Bon Secours Mother and Baby Home in County Galway, Ireland has a dark past. Photo / Supplied via motherandbabyhome.com
Bon Secours Mother and Baby Home in County Galway, Ireland has a dark past. Photo / Supplied via motherandbabyhome.com
Infant remains have been found on the site of a former mother and baby home in Ireland.
Teams have been excavating in search of a suspected mass grave at the site of St Mary’s Home in Tuam, County Galway, which was run by the Bon Secours Sisters.
Seven sets ofskeletal remains were discovered.
Tests to establish how old they are will take at least three months. Radiocarbon dating will be carried out to establish whether they date from 1925 to 1961, when the institution for unmarried mothers and their children was open, or before then.

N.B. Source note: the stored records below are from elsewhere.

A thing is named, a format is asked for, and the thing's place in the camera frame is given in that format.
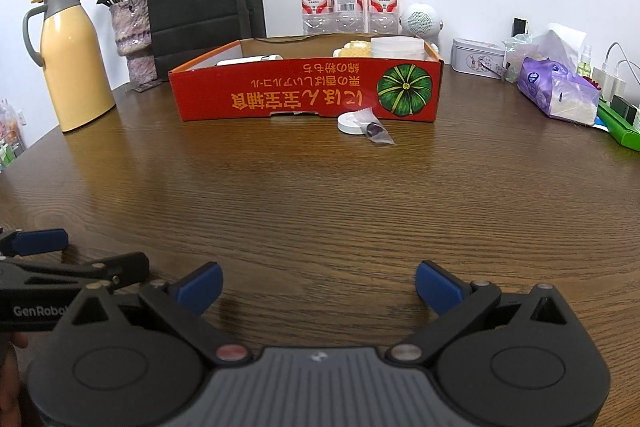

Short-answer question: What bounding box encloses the red cardboard box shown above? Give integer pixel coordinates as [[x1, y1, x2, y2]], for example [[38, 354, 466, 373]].
[[168, 34, 444, 122]]

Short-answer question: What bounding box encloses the white translucent plastic bottle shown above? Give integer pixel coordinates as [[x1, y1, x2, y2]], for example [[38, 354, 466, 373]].
[[370, 36, 426, 61]]

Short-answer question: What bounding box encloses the yellow white plush toy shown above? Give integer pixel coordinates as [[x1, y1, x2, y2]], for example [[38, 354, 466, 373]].
[[333, 40, 371, 57]]

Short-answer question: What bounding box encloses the person left hand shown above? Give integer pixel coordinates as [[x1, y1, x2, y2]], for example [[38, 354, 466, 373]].
[[0, 333, 28, 427]]

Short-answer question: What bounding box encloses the clear wrapped candy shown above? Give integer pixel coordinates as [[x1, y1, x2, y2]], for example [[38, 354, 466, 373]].
[[354, 107, 395, 145]]

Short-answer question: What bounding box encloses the white round lid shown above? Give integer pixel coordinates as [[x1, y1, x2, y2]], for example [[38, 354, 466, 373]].
[[336, 112, 371, 135]]

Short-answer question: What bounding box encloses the yellow thermos jug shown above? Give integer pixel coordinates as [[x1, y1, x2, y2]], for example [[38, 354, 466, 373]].
[[22, 0, 116, 133]]

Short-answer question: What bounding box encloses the purple tissue pack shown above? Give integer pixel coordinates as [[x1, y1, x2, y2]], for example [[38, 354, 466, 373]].
[[516, 57, 600, 126]]

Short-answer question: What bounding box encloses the green plastic box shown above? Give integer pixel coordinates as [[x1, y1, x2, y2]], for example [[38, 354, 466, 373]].
[[598, 101, 640, 152]]

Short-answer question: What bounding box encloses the white tin box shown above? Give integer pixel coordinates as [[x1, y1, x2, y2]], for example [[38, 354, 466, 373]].
[[451, 38, 506, 79]]

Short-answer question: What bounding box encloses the pink textured flower vase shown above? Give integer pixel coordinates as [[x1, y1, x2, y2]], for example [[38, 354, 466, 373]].
[[110, 0, 157, 88]]

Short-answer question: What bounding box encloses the white plastic bag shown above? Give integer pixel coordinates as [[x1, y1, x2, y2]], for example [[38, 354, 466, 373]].
[[503, 23, 587, 72]]

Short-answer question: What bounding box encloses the left water bottle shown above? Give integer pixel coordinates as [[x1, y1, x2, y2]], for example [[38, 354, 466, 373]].
[[300, 0, 335, 36]]

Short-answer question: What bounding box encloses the white charger with cable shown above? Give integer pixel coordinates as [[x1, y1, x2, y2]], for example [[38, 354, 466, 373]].
[[593, 41, 639, 104]]

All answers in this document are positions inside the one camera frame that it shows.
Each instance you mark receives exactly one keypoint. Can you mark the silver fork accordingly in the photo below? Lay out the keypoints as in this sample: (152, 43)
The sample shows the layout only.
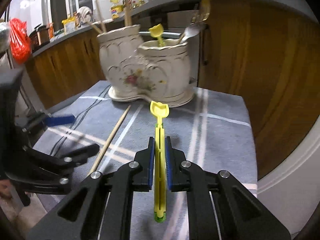
(191, 31)

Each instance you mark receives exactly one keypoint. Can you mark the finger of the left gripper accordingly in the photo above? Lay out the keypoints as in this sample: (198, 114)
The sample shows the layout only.
(51, 121)
(80, 156)

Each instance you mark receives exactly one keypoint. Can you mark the person's right hand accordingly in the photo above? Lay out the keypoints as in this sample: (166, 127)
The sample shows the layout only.
(5, 189)

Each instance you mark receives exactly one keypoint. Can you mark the yellow food package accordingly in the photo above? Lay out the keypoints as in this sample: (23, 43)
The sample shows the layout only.
(69, 25)

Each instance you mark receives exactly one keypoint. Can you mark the cream ceramic boot vase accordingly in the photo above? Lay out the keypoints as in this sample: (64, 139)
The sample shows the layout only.
(144, 70)

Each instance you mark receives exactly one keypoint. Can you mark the grey kitchen countertop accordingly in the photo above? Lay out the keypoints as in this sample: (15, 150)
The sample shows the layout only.
(150, 5)

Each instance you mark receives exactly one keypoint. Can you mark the red plastic bag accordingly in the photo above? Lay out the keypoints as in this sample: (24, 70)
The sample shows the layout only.
(20, 43)

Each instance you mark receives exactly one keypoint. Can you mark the gold fork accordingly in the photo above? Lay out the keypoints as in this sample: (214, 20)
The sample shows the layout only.
(201, 12)

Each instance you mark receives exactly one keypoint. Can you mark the yellow spatula in vase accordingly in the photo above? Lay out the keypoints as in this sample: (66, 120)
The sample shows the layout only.
(156, 32)

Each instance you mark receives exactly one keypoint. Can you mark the yellow green plastic spatula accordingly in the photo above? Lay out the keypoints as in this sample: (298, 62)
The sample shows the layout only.
(159, 111)

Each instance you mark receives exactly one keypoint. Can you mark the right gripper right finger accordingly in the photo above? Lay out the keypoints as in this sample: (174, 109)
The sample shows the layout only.
(176, 179)

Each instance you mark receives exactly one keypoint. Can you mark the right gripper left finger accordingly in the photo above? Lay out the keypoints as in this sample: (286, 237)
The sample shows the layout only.
(143, 178)

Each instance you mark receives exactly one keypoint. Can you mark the grey striped table cloth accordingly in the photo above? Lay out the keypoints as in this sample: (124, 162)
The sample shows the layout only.
(213, 130)

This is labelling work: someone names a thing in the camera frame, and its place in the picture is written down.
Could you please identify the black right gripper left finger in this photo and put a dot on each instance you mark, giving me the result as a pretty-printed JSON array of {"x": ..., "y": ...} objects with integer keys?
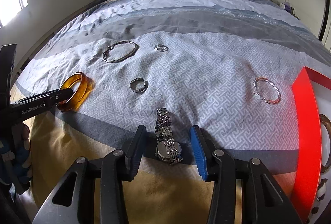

Over the past 200 years, the site was also used as a workhouse for nearly 80 years, until 1918, and a military barracks for seven years until 1925.
“Initial assessment indicates that these skeletal remains belong to infants and a full analysis will be carried out to estimate age at death,” said the Office of the Director of Authorised Intervention in Tuam (ODAIT).
A shrine has been created at the former home where about 800 children are thought to have been bured. Photo / Wikipedia
In 2014, local historian Catherine Corless revealed that there were 796 death certificates for children and babies who died at the home but no burial records.
Investigators said they had found “significant quantities of human remains” in 2017, ranging from babies and toddlers in underground chambers at the site, which was owned by Galway County Council.
The realisation that hundreds of children almost certainly lay in an unmarked mass grave at the site made international headlines.
Ireland’s dark past
The Tuam babies scandal also forced Ireland to confront a dark past where unmarried mothers and their children were heavily stigmatised in the then deeply Catholic country.
After that government inquiry, a large-scale forensic exhumation was begun in July this year to give the children a proper burial.
ODAIT found the infant skeletal remains near an underground vaulted structure, which was indicated on workhouse plans.
That is a different location from the underground chambers where the other human remains were uncovered, but have not yet been exhumed.
Archaeologists using hand and machine digging have divided the site into sections to ensure nothing is missed.
Historic site
ODAIT said a further two sets of remains were found and thought to be from the time of the workhouse. Earlier in the excavation, five skeletons were found in the same place. The agency is working with the National Museum of Ireland on those remains.
The teams have also uncovered numerous other objects, such as an old Bovril jar, large amounts of animal bone thought to have been disposed of as cooking waste and a historic and rusted straight razor.
The discoveries were reported on Friday in ODAIT’s update on work carried out in the four weeks ending on October 29.
The effort to recover the almost 800 missing children and babies is expected to take two years.
ODAIT is also responsible for identifying any remains linked to the mother and baby home.
It will cross-reference DNA samples from the bones with those of survivors or descendants of those who died there.
The agency plans to contact people who have said they want to provide a DNA sample in the coming weeks.